Segment Start: PROVIDED DATA
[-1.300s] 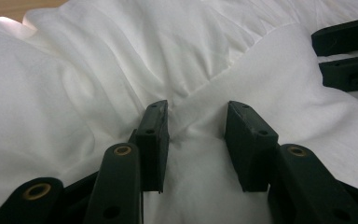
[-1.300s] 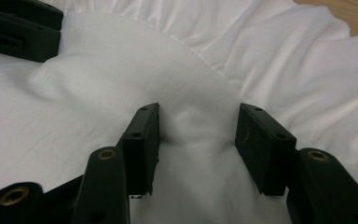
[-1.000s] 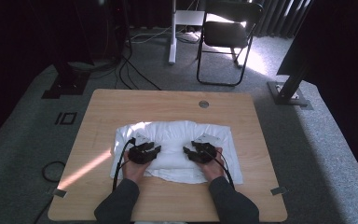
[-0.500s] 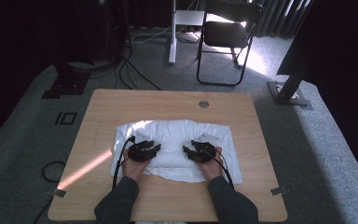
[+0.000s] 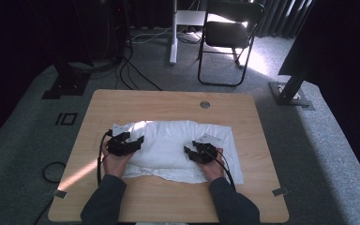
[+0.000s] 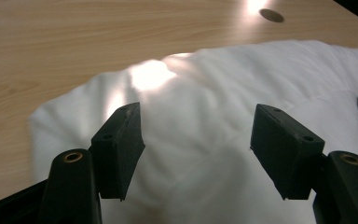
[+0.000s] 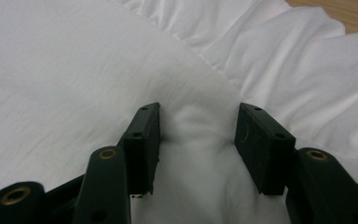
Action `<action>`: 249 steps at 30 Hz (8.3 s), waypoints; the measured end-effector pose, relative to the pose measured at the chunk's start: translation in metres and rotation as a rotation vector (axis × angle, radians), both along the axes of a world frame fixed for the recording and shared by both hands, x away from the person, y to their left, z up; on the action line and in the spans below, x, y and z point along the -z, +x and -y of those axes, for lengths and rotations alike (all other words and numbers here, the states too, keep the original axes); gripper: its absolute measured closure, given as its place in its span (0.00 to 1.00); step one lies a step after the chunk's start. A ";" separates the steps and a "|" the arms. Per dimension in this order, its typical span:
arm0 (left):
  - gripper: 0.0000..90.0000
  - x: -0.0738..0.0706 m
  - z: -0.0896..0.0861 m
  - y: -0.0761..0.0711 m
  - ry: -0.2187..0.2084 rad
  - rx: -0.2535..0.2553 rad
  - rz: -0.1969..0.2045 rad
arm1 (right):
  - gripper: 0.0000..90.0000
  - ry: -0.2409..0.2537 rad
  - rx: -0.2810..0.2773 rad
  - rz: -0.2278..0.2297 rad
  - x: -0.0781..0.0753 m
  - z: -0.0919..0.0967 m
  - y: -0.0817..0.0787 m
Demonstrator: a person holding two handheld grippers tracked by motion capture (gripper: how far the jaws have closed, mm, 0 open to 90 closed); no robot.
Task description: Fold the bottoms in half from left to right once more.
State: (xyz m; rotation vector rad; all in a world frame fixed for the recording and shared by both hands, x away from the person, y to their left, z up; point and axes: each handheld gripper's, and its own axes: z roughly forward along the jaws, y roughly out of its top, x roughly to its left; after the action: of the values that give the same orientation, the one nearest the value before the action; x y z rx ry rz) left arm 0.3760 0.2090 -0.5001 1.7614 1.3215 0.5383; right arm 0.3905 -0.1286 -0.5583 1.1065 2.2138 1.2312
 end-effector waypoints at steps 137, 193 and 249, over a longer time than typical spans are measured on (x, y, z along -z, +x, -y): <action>0.97 -0.083 0.029 -0.009 -0.028 0.153 0.214 | 0.48 -0.057 0.022 -0.005 -0.003 -0.106 0.005; 0.96 -0.076 0.076 -0.011 0.056 0.282 0.211 | 0.43 -0.100 -0.006 -0.124 -0.002 -0.025 -0.005; 0.93 0.036 0.164 -0.002 0.081 0.467 0.014 | 0.50 0.095 0.015 0.029 -0.071 0.026 0.007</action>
State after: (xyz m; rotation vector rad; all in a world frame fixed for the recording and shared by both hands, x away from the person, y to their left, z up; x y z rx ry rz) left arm 0.3743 0.0454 -0.5366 2.0444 0.8422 0.3417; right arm 0.3974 -0.1549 -0.4869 1.1314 2.1411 1.3495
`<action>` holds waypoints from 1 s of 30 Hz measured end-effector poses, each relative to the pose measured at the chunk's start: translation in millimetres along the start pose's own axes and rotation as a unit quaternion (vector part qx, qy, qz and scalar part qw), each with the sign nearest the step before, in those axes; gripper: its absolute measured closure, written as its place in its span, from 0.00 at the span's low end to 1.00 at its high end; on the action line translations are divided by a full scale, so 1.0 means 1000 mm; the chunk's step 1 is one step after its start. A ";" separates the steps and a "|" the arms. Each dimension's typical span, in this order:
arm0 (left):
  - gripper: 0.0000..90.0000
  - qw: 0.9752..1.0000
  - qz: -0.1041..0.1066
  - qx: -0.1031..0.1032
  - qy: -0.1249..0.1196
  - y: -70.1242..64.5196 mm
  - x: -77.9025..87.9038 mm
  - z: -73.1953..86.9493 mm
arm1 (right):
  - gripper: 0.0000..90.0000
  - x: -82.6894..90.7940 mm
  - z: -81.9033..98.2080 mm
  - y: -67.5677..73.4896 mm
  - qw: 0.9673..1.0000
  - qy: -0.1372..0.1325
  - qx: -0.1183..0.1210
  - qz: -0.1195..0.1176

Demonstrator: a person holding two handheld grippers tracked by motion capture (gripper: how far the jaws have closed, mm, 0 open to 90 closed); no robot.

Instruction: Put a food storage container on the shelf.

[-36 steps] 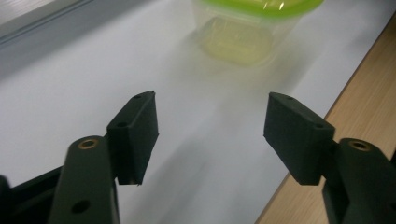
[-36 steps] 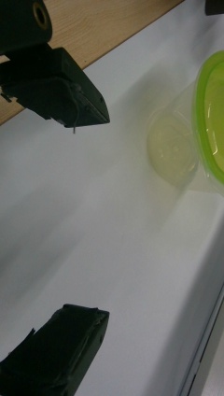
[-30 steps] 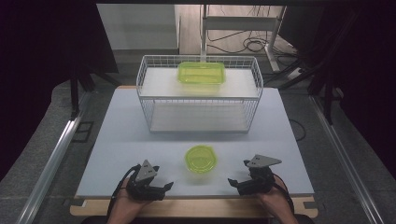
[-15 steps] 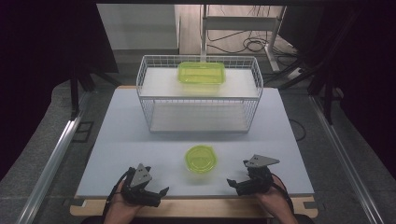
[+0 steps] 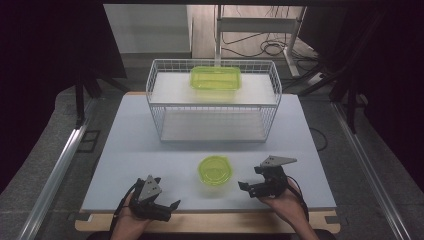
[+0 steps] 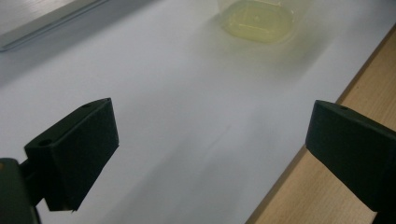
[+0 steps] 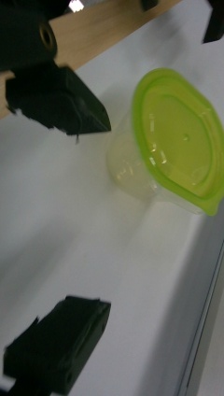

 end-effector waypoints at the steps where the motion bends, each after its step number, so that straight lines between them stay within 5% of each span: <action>1: 0.03 1.000 0.001 -0.003 0.001 -0.001 0.000 0.000 | 0.21 0.000 -0.003 -0.001 1.000 0.001 -0.009 -0.005; 11: 0.03 1.000 -0.005 -0.011 0.005 0.000 -0.001 0.001 | 0.49 -0.013 -0.035 -0.009 0.995 -0.003 -0.056 -0.079; 21: 0.04 1.000 -0.005 -0.023 0.009 -0.002 -0.002 0.002 | 0.61 -0.039 -0.051 -0.022 0.991 0.026 -0.082 -0.105; 30: 0.04 1.000 -0.005 -0.027 0.010 -0.002 -0.002 0.002 | 0.73 -0.048 -0.051 -0.026 0.981 0.047 -0.120 -0.146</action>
Point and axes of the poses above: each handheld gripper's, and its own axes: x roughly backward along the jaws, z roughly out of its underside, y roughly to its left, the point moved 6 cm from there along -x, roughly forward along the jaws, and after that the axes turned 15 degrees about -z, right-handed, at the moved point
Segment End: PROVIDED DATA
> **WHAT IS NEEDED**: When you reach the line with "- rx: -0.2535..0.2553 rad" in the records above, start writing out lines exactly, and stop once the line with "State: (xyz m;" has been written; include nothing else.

> **EXERCISE RESPONSE**:
  - rx: -0.2535..0.2553 rad
  - rz: -0.1969..0.2045 rad
arm1 (right):
  - gripper: 0.0000..90.0000
  - ry: -0.2409..0.2537 rad
  - rx: -0.2810..0.2773 rad
  - rz: -0.2278..0.2297 rad
  - x: -0.0781..0.0753 m
  - z: -0.0919..0.0967 m
  - y: -0.0817..0.0787 m
Demonstrator: a person holding two handheld grippers tracked by motion capture (gripper: how far the jaws have closed, mm, 0 open to 90 closed); no robot.
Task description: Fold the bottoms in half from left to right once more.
State: (xyz m; rotation vector rad; all in a world frame fixed for the recording and shared by both hands, x away from the person, y to their left, z up; point and axes: each handheld gripper's, and its own axes: z roughly forward along the jaws, y roughly out of its top, x roughly to its left; after the action: of the values that give the same orientation, the one nearest the value before the action; x y z rx ry rz) left arm 0.3760 0.2090 -0.5001 1.7614 1.3215 0.5383; right arm 0.3905 -0.1286 -0.5583 1.1065 2.2138 1.2312

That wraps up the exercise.